- [Exercise]: The expected answer comprises all lines from the entries that contain the string "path".

Top of Stored data

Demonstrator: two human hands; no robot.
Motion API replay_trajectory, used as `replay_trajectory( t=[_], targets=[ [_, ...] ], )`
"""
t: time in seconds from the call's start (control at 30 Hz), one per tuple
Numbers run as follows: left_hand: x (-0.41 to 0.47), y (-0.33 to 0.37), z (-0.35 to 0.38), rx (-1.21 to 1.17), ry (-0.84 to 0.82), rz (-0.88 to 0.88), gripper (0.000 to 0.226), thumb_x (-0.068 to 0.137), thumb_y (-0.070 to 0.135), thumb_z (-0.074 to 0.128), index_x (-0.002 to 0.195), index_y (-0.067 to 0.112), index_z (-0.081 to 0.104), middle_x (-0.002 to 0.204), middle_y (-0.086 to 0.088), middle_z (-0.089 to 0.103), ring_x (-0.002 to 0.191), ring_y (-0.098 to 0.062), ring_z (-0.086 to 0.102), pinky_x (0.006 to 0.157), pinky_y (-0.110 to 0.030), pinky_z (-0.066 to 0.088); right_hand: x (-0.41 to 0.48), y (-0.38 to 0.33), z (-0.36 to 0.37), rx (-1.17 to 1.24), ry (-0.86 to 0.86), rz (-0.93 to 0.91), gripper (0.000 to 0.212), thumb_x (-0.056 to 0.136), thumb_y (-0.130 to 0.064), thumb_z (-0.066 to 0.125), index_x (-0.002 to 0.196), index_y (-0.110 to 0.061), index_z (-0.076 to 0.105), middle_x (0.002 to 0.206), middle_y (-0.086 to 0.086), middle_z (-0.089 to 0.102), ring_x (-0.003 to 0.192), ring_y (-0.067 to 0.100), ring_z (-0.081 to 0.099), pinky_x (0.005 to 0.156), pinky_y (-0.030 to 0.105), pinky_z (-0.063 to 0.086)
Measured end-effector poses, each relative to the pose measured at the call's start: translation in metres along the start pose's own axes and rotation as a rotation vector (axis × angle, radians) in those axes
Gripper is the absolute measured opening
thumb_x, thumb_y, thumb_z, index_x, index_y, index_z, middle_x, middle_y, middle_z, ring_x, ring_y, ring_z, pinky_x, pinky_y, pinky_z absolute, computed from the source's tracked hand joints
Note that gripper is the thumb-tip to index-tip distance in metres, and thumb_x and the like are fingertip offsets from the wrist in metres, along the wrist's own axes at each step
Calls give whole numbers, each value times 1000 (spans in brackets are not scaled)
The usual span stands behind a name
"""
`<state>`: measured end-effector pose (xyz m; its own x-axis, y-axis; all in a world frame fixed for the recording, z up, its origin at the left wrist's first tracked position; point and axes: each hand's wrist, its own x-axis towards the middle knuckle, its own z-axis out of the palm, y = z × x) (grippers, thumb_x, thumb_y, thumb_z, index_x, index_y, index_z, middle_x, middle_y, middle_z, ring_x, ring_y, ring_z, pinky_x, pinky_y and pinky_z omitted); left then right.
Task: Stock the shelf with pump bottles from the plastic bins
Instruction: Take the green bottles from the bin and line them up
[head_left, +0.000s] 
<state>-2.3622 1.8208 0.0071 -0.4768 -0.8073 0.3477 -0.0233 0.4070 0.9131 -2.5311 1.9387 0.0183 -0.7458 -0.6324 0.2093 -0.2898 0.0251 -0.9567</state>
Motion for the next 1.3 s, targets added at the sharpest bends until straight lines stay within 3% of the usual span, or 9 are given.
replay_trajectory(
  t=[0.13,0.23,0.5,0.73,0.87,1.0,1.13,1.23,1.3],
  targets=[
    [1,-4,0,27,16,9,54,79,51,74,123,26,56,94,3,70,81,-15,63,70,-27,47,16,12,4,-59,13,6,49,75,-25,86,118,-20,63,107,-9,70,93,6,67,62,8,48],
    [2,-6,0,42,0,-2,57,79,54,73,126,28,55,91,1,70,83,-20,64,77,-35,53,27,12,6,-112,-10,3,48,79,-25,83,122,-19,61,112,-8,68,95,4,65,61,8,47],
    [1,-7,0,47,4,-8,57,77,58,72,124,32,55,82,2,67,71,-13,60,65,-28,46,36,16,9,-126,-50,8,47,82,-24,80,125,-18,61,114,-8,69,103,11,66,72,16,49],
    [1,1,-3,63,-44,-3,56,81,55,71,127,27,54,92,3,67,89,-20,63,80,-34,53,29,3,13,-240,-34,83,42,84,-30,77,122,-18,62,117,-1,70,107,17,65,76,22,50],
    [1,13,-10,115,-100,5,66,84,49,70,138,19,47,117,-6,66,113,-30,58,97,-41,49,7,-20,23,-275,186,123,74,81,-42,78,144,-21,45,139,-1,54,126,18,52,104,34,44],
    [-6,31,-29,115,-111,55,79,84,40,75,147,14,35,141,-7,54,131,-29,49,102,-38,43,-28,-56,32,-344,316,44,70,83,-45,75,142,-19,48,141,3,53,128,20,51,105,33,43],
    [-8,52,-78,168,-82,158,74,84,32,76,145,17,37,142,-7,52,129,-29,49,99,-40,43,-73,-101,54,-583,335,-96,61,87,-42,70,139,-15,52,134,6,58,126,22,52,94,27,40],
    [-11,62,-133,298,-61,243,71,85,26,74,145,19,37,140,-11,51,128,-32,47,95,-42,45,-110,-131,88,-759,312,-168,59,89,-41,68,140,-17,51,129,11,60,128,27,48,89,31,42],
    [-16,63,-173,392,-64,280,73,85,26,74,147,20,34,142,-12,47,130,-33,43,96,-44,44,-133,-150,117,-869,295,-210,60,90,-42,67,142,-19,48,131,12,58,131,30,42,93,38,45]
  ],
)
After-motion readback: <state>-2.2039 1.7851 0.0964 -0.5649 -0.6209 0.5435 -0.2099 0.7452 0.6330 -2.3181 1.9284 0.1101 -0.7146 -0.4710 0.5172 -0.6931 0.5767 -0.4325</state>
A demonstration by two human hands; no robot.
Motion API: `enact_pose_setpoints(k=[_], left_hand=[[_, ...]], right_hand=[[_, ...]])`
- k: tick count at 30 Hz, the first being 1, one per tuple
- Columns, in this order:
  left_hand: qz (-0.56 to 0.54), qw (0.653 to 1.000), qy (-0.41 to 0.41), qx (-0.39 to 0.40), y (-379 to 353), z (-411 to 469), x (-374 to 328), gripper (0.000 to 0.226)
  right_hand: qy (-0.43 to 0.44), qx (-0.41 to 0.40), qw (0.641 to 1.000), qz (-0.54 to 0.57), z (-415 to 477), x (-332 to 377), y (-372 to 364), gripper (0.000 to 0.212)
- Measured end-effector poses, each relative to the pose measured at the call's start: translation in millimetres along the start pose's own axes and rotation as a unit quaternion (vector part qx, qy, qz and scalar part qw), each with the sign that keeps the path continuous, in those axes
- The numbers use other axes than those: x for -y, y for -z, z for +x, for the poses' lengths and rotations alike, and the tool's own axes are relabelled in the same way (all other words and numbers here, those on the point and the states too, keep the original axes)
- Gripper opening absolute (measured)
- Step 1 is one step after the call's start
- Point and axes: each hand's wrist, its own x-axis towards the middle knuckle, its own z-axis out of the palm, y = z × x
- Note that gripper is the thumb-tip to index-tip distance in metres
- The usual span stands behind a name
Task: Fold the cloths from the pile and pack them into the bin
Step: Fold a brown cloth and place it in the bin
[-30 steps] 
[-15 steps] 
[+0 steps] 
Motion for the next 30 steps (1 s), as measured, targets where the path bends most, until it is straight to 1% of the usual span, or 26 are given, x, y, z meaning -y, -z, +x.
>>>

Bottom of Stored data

- [Finished task]:
- Measured end-effector poses, each relative to the pose measured at the call's start: translation in millimetres along the start pose's own axes and rotation as a unit quaternion (vector part qx, qy, qz and scalar part qw), each with the sign that keeps the path continuous, in those axes
Motion for the next 30 steps (1 s), as measured, targets where the path bends most, until it is straight to 1% of the usual span, or 26 are given, x, y, z meaning -y, -z, +x.

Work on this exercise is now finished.